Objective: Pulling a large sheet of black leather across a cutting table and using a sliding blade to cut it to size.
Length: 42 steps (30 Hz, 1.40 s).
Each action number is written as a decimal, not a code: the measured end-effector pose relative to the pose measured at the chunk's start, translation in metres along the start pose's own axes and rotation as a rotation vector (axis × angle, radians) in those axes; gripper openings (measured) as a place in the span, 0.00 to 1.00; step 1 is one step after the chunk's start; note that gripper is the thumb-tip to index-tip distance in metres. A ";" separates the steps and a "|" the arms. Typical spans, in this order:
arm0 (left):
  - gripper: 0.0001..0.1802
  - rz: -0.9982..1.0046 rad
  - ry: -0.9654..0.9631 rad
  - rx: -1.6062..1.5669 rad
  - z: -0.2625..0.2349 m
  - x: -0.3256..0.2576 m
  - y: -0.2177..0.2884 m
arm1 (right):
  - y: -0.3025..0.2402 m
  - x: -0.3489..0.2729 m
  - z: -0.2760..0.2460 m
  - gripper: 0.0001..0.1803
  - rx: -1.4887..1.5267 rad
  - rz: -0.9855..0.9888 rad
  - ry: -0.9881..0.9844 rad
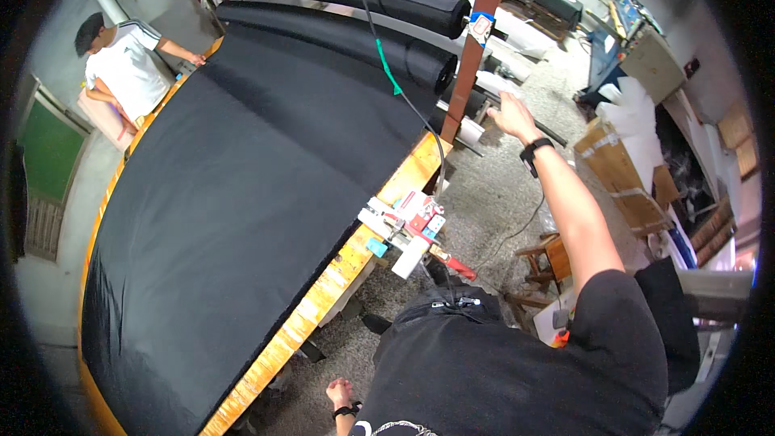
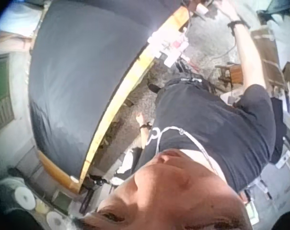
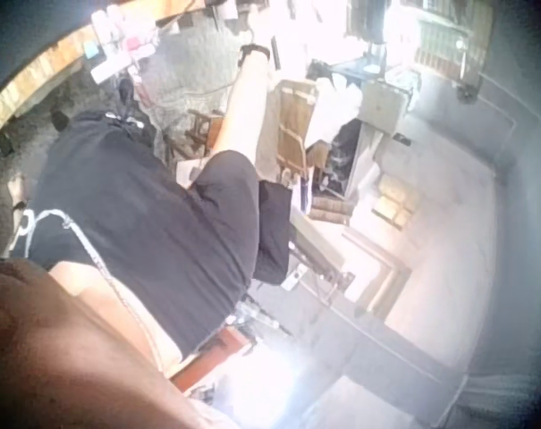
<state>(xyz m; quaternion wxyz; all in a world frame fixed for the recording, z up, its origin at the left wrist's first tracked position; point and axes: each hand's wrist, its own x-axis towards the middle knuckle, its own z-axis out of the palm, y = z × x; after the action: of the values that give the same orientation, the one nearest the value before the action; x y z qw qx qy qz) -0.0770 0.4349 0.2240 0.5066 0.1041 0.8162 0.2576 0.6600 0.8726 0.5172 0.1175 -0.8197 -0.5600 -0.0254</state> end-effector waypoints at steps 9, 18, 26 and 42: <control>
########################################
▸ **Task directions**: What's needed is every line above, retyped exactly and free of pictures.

▸ **Answer section**:
Objective: Pulling a large sheet of black leather across a cutting table and using a sliding blade to cut it to size.
Length: 42 steps (30 Hz, 1.40 s).
Each action number is written as a decimal, not a code: the measured end-effector pose relative to the pose measured at the chunk's start, translation in metres along the start pose's own axes and rotation as a rotation vector (axis × angle, radians) in those axes; gripper openings (measured) as a place in the span, 0.00 to 1.00; step 1 is one step after the chunk's start; note that gripper is the thumb-tip to index-tip distance in metres. A ";" separates the steps and a "|" the arms. Typical spans, in this order:
arm0 (left):
  - gripper: 0.0001..0.1802
  - rz: -0.9982..1.0046 rad
  - ry: -0.9654..0.9631 rad
  - rx: -1.6062..1.5669 rad
  - z: -0.2625..0.2349 m
  - x: -0.3256..0.2576 m
  - y: -0.2177..0.2884 m
arm1 (right):
  - y: -0.3025..0.2402 m
  - x: -0.3489..0.2729 m
  - z: -0.2760..0.2460 m
  - gripper: 0.0001..0.1803
  - rx: -1.4887..1.5267 rad
  - rz: -0.9855..0.9888 rad
  - ry: -0.9881..0.9844 rad
<state>(xyz m; quaternion wxyz; all in a world frame fixed for the recording, z up, its origin at the left wrist's first tracked position; point and axes: each hand's wrist, its own x-axis towards the middle knuckle, its own z-axis out of the palm, y = z × x; after the action: of the values that give the same orientation, the one nearest the value before the action; x y z qw qx qy qz) -0.0770 0.4349 0.2240 0.5066 0.1041 0.8162 0.2576 0.6600 0.8726 0.5172 0.1175 -0.8197 -0.5600 -0.0254</state> end-effector waypoints at steps 9, 18, 26 and 42: <control>

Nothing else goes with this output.